Contrary opinion is a very unique approach to predicting future price movements. By measuring not price movements, but the sentiment of market participants, contrary opinion allows a trader a deep insight to what the market can do next. Therefore, contrary opinion can be a useful element of any trend based trading strategy.
Normally we talk about either technical or fundamental analysis. In theory, contrary opinion is generally listed as an element of technical analysis. In reality, though, it can be better described as a third technique: Psychological analysis.
Technical analysis works on the premise that price movement is exclusively driven by supply and demand. A trader that can find out what drives supply and demand can predict future price movements. When we accept this premise, adding a psychological element to our trading strategy becomes a logical move, because it helps you predict what traders will do.
Contrary opinion does exactly that. By analyzing the bullishness and bearishness of market participants, contrary opinion is trying to determine future price movements.
The basic principle of contrary opinion is that when the vast majority of people agree on something, they’re usually wrong. According to contrary opinion theory, a trader should therefore try to find out whether the majority of people in the current market are bullish or bearish, and then do the exact opposite.
To determine the bearishness and bullishness of market participants, every week financial newsletter are polled. Since many traders follow the advice of these newsletters, this poll is a good indication for what most traders think about the market.
Most contrary opinion providers deliver their number as a percentage of how many people in the market they believe to be currently bullish. A value over 75 percent is considered overbought. A market top and a bearish turnaround may be impending. A value of below 25 percent is considered oversold. A market bottom and a bullish turnaround may be impending.
Some traders, however, adapt these numbers. They argue that there is a general bullish tendency in markets caused by the hope for rising prices by the general public. Therefore, they see 55 percent as the true normal value, and consider markets over 90 percent overbought and below 20 percent oversold.
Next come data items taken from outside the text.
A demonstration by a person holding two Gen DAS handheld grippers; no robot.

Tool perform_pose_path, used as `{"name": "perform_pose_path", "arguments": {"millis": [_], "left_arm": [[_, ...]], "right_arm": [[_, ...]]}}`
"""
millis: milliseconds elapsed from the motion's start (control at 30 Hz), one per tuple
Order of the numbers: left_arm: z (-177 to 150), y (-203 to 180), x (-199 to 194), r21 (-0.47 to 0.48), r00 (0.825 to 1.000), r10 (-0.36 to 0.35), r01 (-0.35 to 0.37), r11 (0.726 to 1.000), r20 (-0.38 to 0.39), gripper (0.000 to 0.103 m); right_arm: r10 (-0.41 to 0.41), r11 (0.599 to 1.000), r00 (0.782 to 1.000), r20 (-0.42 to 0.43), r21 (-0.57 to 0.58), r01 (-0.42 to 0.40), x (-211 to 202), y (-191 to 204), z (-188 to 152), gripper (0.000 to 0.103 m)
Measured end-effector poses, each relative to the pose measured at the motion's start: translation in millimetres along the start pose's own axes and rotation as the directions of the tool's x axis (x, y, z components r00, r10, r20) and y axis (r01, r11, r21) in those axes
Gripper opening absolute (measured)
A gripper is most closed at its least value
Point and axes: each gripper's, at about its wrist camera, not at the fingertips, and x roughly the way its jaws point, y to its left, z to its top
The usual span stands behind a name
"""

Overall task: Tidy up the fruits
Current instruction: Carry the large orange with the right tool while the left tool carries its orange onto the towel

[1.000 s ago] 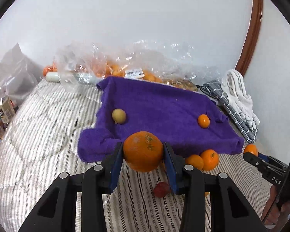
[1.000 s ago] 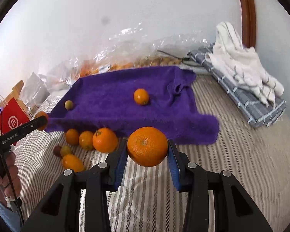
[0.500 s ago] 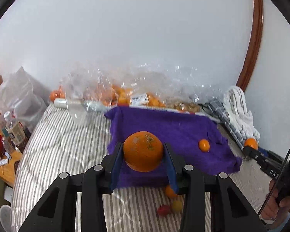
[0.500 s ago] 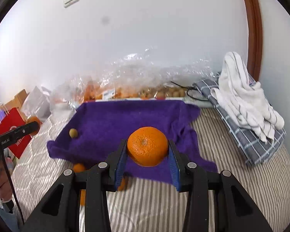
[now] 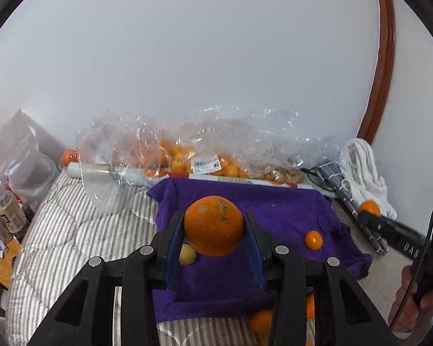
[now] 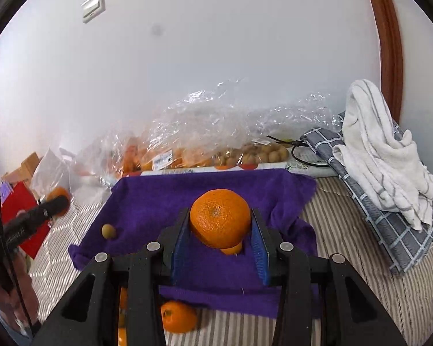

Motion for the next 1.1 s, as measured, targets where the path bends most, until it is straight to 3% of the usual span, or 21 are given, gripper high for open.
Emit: {"name": "perform_pose_path", "arguments": {"millis": [400,733,1100], "left_arm": [[-18,15,27,-0.014,0.998,0.026,-0.026,1.0,-0.056,0.039],[-23,18,37,-0.015,0.996,0.046,-0.047,0.999,-0.075,0.039],[-18,38,33,-0.09,0.997,0.031,-0.038,0.995,-0.072,0.039]], "right_arm": [[0.008,1.0,0.998,-0.062,0.027,-0.006,43,-11,-12,0.04],[-0.032,0.999,0.998,-0.049,0.042,0.034,43,-29,-10,0.04],[-0.058,0.998,0.994,-0.093,-0.014,0.057,58,-26,-19,0.04]]}}
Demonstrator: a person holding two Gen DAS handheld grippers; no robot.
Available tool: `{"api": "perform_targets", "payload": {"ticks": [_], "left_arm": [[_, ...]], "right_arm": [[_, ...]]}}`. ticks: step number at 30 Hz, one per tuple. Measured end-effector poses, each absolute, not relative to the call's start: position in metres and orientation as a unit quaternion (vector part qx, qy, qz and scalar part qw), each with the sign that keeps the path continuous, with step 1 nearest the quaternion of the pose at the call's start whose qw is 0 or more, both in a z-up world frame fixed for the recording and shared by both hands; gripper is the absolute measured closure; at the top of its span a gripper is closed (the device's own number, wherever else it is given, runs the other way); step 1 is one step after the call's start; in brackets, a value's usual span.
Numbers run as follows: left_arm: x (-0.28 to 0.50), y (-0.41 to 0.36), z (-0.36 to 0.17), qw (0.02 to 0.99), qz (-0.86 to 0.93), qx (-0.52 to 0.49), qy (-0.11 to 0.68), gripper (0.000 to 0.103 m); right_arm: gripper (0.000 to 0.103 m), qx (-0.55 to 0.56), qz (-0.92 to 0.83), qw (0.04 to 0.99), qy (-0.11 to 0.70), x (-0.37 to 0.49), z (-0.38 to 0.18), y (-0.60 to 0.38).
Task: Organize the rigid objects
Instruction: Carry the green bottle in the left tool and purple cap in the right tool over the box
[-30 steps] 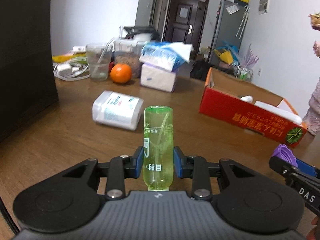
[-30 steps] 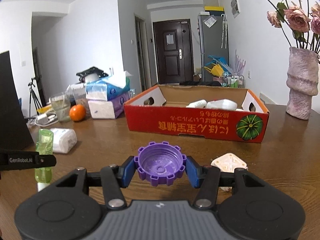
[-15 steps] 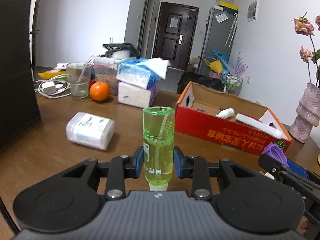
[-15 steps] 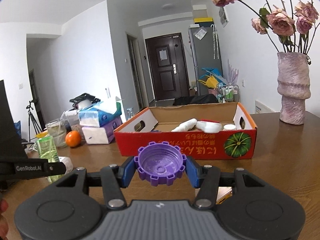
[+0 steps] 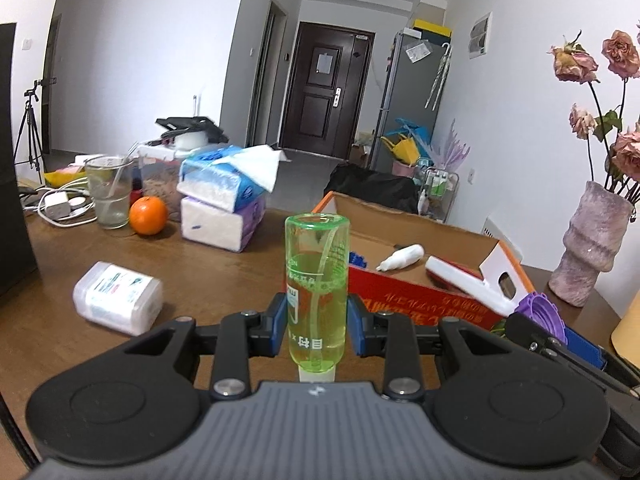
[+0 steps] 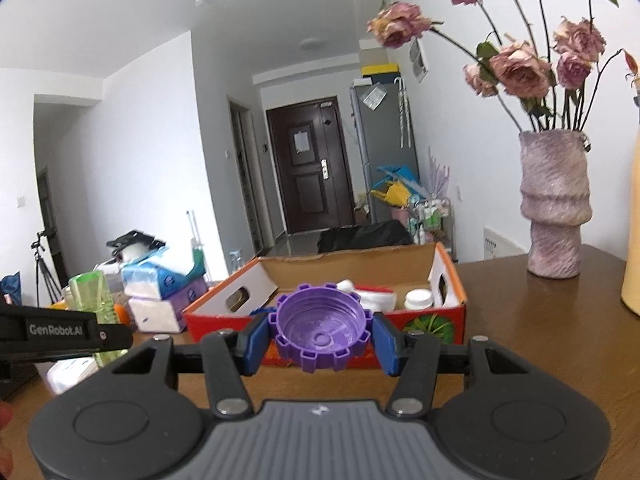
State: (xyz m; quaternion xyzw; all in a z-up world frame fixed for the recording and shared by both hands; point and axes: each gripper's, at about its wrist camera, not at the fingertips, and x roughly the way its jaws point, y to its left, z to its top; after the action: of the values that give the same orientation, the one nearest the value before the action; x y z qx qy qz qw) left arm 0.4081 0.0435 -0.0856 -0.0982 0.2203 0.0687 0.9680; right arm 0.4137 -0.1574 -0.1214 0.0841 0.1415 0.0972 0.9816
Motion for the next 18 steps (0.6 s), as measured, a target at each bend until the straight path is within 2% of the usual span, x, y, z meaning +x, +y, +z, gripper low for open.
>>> {"api": "perform_targets", "payload": {"ticks": [18], "left_arm": [[0.446,0.016,-0.068,0.976,0.053,-0.099,0.186,0.071]], "right_arm": [[0.050,0.081,0.085,0.985,0.125,0.449,-0.114,-0.183]]}}
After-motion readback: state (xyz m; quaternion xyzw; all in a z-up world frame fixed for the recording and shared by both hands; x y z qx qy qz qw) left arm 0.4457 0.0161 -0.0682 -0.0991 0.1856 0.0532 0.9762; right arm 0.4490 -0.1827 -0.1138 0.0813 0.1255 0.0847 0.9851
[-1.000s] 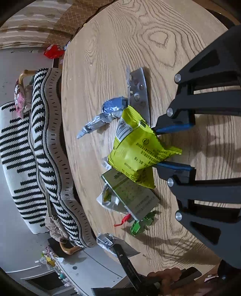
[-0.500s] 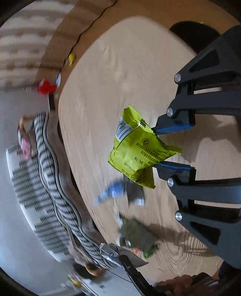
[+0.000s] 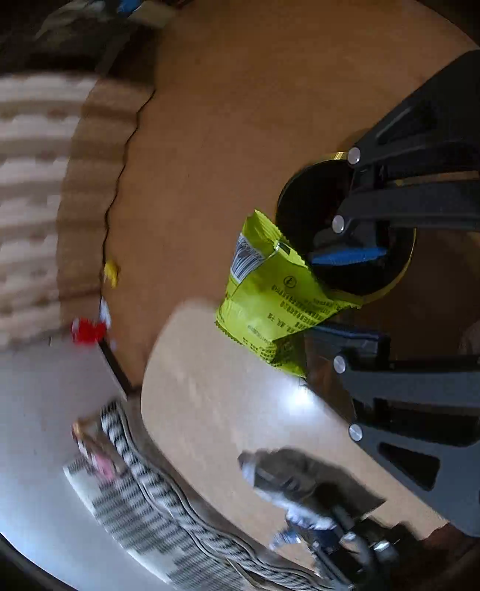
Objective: Collect trash
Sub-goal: 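Carry the wrapper and chip bag over the black bin and open both tools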
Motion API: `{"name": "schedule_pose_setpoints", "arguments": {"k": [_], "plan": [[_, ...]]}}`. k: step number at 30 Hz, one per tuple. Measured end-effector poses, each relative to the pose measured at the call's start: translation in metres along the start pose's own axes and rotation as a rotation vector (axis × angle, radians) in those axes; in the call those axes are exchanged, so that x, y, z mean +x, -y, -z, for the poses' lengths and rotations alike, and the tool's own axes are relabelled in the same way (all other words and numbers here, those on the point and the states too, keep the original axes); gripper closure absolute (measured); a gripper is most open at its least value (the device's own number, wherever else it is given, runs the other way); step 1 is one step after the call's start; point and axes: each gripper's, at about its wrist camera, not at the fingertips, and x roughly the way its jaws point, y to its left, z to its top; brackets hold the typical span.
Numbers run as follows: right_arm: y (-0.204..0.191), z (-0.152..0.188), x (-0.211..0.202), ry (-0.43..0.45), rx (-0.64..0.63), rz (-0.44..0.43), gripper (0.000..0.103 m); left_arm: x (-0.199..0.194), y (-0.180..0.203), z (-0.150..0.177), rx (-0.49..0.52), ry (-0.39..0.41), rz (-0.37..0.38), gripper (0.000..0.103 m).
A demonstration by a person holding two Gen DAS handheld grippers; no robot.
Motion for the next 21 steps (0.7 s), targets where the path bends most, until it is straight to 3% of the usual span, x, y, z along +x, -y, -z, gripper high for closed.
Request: {"name": "schedule_pose_setpoints", "arguments": {"k": [6,13,21], "plan": [[0.065,0.009,0.016,-0.049,0.098,0.046,0.075,0.07,0.066,0.0,0.121,-0.085,0.079,0.066],[0.082,0.007,0.041,-0.105,0.144,0.032,0.075,0.119,0.074,0.0,0.127,-0.167,0.093,0.066],[0.079,0.005,0.048,-0.131,0.143,0.025,0.075,0.136,0.074,-0.006,0.133,-0.189,0.11,0.066]]}}
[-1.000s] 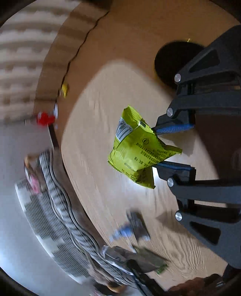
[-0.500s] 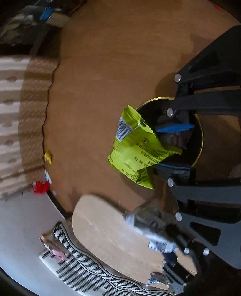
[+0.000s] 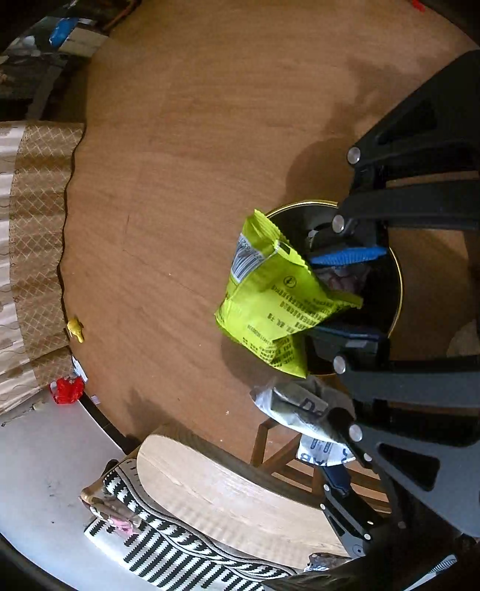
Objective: Collect trash
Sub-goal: 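Carry the wrapper and chip bag over the black bin and open both tools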
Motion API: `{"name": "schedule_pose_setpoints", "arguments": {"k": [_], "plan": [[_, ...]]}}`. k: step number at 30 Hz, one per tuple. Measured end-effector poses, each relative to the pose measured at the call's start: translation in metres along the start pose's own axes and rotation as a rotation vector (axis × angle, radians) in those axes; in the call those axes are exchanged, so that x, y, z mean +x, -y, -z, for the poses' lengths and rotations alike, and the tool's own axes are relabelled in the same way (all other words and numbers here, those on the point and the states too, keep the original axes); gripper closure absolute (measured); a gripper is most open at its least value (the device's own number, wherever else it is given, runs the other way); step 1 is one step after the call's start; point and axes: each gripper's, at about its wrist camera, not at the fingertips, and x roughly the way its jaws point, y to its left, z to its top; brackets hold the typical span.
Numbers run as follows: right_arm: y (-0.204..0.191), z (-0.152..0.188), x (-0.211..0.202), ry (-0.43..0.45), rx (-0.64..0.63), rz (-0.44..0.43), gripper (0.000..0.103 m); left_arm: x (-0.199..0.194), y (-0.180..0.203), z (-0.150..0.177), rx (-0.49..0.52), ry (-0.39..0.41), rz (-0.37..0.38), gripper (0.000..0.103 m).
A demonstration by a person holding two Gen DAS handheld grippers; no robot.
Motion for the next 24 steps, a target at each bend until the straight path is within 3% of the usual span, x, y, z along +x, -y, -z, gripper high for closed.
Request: {"name": "schedule_pose_setpoints", "arguments": {"k": [10,15,20,24], "plan": [[-0.006,-0.003,0.001,0.0,-0.001,-0.001,0.074,0.001,0.001,-0.004,-0.002,-0.007,0.016,0.063],[-0.007,-0.003,-0.004,0.022,0.005,-0.004,0.055,0.0,0.001,-0.004,0.012,-0.009,0.018,0.046],[-0.008,-0.002,-0.009,0.052,0.016,-0.001,0.055,-0.006,0.003,-0.004,0.018,0.003,-0.003,0.022],[-0.008,-0.002,-0.015,0.091,0.029,-0.002,0.055,-0.023,-0.001,-0.003,0.017,0.025,-0.026,0.017]]}}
To understand why this interpretation is common, think of the market in terms of supply and demand: In an uptrend, demand has to exceed supply for prices continuing to rise. When the overwhelming majority of traders are bullish, however, it is safe to assume that most traders willing to buy an asset already have bought. Therefore, there is nobody left to generate enough demand for prices to keep rising. Supply will exceed demand, and the market will turn around.
This is the basic principle of contrary opinion: In order for prices to move in a certain direction, more traders have to switch from one side of the market to the other than the other way around. If almost all traders are on one side of the market, there is only one way left for them to switch.
As a binary options trader, it is important to understand that contrary opinion works on a longer timescale than you can trade with binary options.
Still, contrary opinion can help you identify price extremes leading to market turnarounds. Combined with either another trend-based indicator, such as the momentum or the relative strength index, or combined with candlestick formations, contrary opinion can help you predict future price movements and find good trading opportunities.